**WORK TO BE COMPLETED:**
The number of lines in the entries below holding the word "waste" is all that is needed here.

**DATASET:**
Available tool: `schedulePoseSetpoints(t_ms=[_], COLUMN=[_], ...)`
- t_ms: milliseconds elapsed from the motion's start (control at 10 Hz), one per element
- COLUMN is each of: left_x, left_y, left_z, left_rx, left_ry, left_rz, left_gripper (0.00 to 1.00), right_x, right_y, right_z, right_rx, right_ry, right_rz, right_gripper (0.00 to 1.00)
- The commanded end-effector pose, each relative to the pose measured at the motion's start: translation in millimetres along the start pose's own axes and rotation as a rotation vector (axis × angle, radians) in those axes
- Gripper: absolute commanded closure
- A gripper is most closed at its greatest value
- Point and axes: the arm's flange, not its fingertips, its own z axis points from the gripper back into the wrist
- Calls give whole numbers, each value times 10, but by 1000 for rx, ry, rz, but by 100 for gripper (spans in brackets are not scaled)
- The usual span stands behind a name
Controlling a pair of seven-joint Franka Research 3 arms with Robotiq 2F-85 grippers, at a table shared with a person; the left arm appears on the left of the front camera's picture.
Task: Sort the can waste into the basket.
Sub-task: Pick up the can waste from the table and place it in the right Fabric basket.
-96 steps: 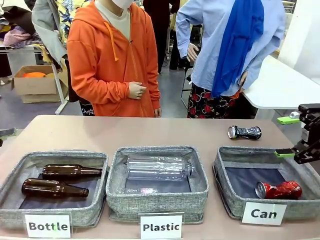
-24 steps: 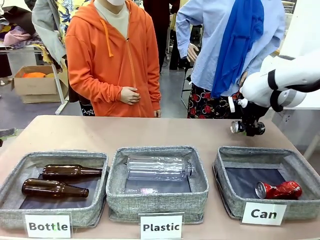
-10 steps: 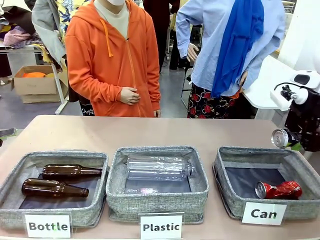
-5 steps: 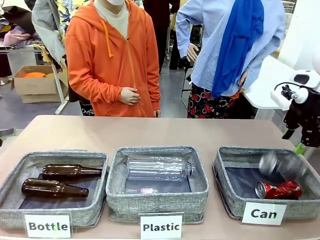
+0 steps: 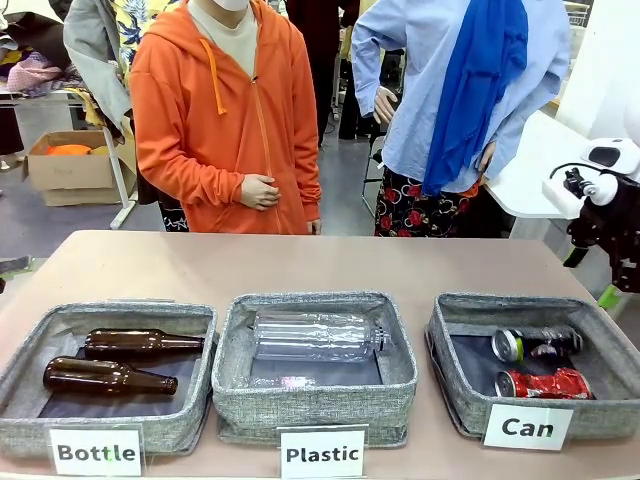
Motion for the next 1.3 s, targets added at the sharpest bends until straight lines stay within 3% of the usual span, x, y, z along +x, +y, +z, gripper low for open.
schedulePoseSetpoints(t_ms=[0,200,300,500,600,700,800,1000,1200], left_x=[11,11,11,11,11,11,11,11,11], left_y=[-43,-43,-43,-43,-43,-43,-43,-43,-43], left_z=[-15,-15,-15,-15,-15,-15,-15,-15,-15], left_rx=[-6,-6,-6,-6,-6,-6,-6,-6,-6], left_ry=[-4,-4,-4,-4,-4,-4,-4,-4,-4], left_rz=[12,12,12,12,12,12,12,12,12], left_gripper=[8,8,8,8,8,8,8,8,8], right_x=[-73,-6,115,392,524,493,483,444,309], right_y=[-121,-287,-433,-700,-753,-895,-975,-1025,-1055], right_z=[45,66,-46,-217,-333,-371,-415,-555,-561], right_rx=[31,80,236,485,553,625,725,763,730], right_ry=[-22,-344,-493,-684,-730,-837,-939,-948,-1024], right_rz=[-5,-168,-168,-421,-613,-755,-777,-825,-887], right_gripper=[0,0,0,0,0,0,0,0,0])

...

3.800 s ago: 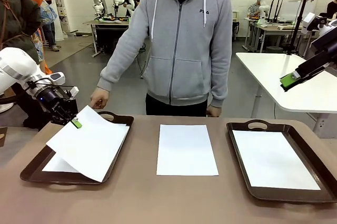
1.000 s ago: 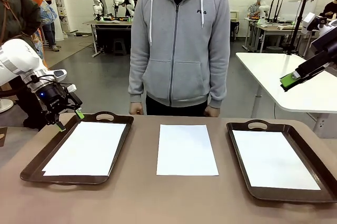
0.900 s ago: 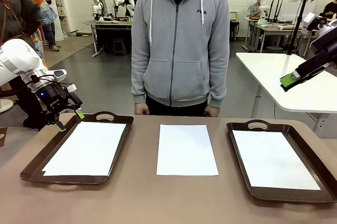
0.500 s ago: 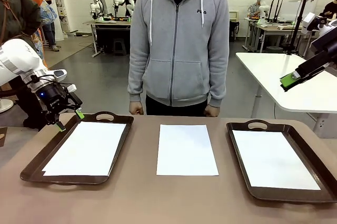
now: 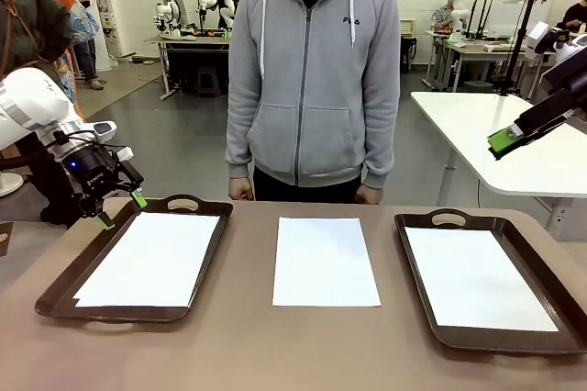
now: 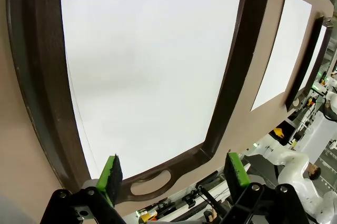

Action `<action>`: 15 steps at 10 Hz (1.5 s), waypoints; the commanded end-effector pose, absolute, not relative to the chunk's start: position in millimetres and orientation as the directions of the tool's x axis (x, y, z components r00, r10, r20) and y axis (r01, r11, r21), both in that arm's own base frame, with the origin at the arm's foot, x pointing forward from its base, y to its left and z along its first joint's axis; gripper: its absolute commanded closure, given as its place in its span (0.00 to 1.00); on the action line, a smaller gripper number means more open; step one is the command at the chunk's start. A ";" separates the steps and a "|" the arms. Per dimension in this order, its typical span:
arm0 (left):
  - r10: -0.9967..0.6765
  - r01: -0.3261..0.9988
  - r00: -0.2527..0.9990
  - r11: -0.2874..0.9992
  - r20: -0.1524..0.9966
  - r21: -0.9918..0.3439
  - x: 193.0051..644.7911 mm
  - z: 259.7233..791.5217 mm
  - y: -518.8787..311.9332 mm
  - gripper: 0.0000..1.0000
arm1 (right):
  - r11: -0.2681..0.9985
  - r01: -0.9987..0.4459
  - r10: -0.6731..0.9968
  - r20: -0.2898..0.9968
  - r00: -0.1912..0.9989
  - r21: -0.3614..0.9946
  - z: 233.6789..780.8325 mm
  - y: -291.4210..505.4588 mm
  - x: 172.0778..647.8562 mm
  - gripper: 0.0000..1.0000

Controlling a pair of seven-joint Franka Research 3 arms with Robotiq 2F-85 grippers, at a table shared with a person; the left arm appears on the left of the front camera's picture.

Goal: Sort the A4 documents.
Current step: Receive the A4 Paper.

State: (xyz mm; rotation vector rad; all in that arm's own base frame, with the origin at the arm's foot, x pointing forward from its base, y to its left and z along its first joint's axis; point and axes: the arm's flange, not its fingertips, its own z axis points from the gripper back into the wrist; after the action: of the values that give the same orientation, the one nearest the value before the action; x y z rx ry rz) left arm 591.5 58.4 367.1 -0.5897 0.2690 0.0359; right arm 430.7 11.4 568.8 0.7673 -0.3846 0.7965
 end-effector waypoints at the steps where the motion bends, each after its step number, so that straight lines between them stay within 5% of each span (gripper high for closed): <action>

**SOLUTION FOR THIS EXERCISE:**
2